## 数据准备

In [1]:
import numpy as np

from sklearn.datasets import load_breast_cancer
data=load_breast_cancer()
X,Y=data.data,data.target
del data

from sklearn.model_selection import train_test_split
X_train,X_test,Y_train,Y_test=train_test_split(X,Y,test_size=0.2)
print(X_train.shape,X_test.shape,Y_train.shape,Y_test.shape)

# 把X，Y拼起来便于操作
training_data=np.c_[X_train,Y_train]
testing_data=np.c_[X_test,Y_test]

# print(training_data.shape,testing_data.shape)

(455, 30) (114, 30) (455,) (114,)


## 模型基础
RF跟普通树模型的区别很明显也很简单，每棵树在一个随机抽样的子数据集上训练，并且每次分裂时只在一个随机子空间上做test。为了简便，在抽样数据子集时同时随机选取$\sqrt{m}$个子特征。

注意，为了保持训练与预测时数据的一致性，这里没有丢弃未抽到的特征，而是将未抽到的特征列全部置零，相当于做了一个掩盖操作，不过弊端就是内存占用大。

In [2]:
def RandomPatches(data):
    '''
    随机抽样函数，同时对样本与特征抽样
    '''
    n_samples, n_features = data.shape
    n_features -= 1
    sub_data=np.copy(data)

    random_f_idx = np.random.choice(
        n_features, size=int(np.sqrt(n_features)), replace=False)
    mask_f_idx=[i for i in range(n_features) if i not in random_f_idx]    # 未抽到的特征idx
    
    random_data_idx = np.random.choice(n_samples, size=n_samples, replace=True)
    sub_data=data[random_data_idx]
    sub_data[:,mask_f_idx]=0    # 未抽到的特征列全部置零
    return sub_data

# RandomPatches(training_data)

然后就可以实现一个简单的串行版本RF模型了。

In [3]:
import os
os.sys.path.append(os.path.dirname(os.path.abspath('.')))

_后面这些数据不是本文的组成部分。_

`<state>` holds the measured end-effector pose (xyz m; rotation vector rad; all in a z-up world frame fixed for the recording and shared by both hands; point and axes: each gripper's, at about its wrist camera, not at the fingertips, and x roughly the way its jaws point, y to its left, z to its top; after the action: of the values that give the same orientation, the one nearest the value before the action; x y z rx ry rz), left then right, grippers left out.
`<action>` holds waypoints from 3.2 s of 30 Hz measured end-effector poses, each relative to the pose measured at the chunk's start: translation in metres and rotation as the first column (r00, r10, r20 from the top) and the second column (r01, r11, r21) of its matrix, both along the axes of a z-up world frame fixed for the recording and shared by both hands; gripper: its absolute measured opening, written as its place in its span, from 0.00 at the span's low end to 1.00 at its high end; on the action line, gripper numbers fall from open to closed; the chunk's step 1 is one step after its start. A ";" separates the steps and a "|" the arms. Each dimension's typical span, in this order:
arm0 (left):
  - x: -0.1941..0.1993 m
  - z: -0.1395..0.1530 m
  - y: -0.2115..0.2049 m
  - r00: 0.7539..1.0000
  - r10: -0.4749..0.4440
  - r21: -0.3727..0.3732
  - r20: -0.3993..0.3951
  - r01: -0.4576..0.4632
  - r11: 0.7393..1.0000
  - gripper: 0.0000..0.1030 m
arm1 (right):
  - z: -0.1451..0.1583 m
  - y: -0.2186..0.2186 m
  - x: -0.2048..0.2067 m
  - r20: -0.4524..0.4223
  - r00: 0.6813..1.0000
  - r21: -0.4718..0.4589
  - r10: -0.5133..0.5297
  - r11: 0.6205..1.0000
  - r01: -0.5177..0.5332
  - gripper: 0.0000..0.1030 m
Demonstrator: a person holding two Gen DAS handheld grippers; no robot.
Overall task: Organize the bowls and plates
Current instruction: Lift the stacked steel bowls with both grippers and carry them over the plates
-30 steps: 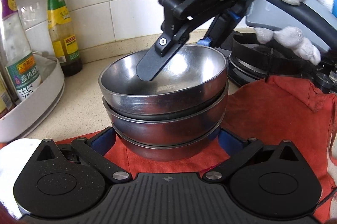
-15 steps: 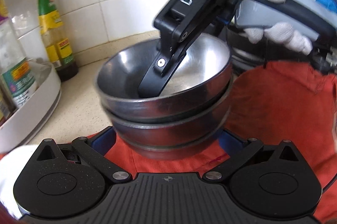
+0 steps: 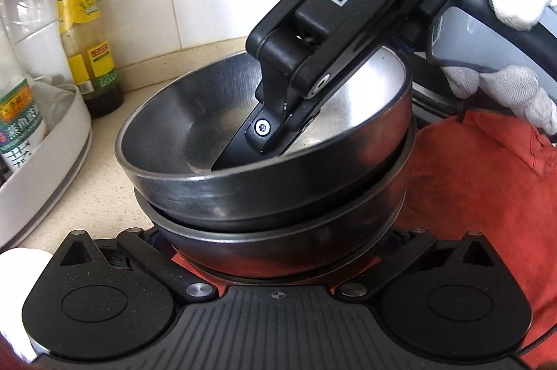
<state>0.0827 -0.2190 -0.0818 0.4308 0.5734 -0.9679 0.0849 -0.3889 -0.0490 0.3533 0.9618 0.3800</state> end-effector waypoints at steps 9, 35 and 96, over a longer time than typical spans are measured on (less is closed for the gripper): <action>-0.008 0.028 0.020 0.998 0.042 -0.020 0.035 -0.041 0.999 1.00 | 0.029 0.020 -0.002 0.054 0.999 -0.009 0.003 1.000 -0.002 0.74; -0.028 0.093 0.134 0.949 0.291 -0.045 0.123 -0.287 0.957 1.00 | 0.104 0.154 0.005 0.155 0.970 -0.033 0.188 0.982 -0.185 0.74; 0.020 0.036 0.144 0.870 0.491 0.111 0.047 -0.493 0.863 1.00 | 0.028 0.196 0.076 0.102 0.953 -0.086 0.287 0.957 -0.279 0.73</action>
<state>0.1026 -0.0752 -0.0460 0.3725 0.6865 -0.4376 0.1611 -0.1932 -0.0214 0.1266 0.9135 0.6196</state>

from tree.DecisionTreeClassifier import DecisionTreeClassifier

def RF_Clf(data,n_estimators=5):
    trees=[]

    for _ in range(n_estimators):
        tree=DecisionTreeClassifier()
        sub_data=RandomPatches(data)
        tree.fit(sub_data[:,:-1],sub_data[:,-1])
        trees.append(tree)
        
    return trees

trees=RF_Clf(training_data)
# print(trees)

串行预测

In [4]:
from scipy import stats    # numpy未提供mode方法，借助scipy


def predict(X_test, trees):
    raw_pred = np.array([tree.predict(X_test) for tree in trees]).T
    return raw_pred    # 返回原始结果
#     return np.array([stats.mode(y_pred)[0][0] for y_pred in raw_pred])    # 返回投票结果

Y_pred = predict(testing_data[:, :-1], trees)

# 输出每一棵树的单独预测准确率
for i in range(len(trees)):
    cur_pred = Y_pred[:, i]
    print('tree_{} acc:{}'.format(i, np.sum(cur_pred == Y_test)/len(Y_test)))

# 输出RF投票后的准确率
vote_pred = np.array([stats.mode(y_pred)[0][0] for y_pred in Y_pred])
print('rf acc:{}'.format(np.sum(vote_pred == Y_test)/len(Y_test)))

# trees[1].predict(testing_data[:,:-1])

tree_0 acc:0.8508771929824561
tree_1 acc:0.9473684210526315
tree_2 acc:0.8947368421052632
tree_3 acc:0.9473684210526315
tree_4 acc:0.9298245614035088
rf acc:0.956140350877193


通过上述结果可以看到(可多次运行)，RF的准确率不会低于任意一颗单CART树。然后对比sklearn中的RF准确率：

In [13]:
from sklearn.ensemble import RandomForestClassifier
rf_clf=RandomForestClassifier(n_estimators=5)
rf_clf.fit(X_train,Y_train)
Y_pred=rf_clf.predict(X_test)
print('sklearn acc:{}'.format(np.sum(Y_pred == Y_test)/len(Y_test)))

sklearn acc:0.9298245614035088


由于没做过Python开发，对Python的并发操作并不是很了解，这里还未实现RF的并行训练，待后期补充。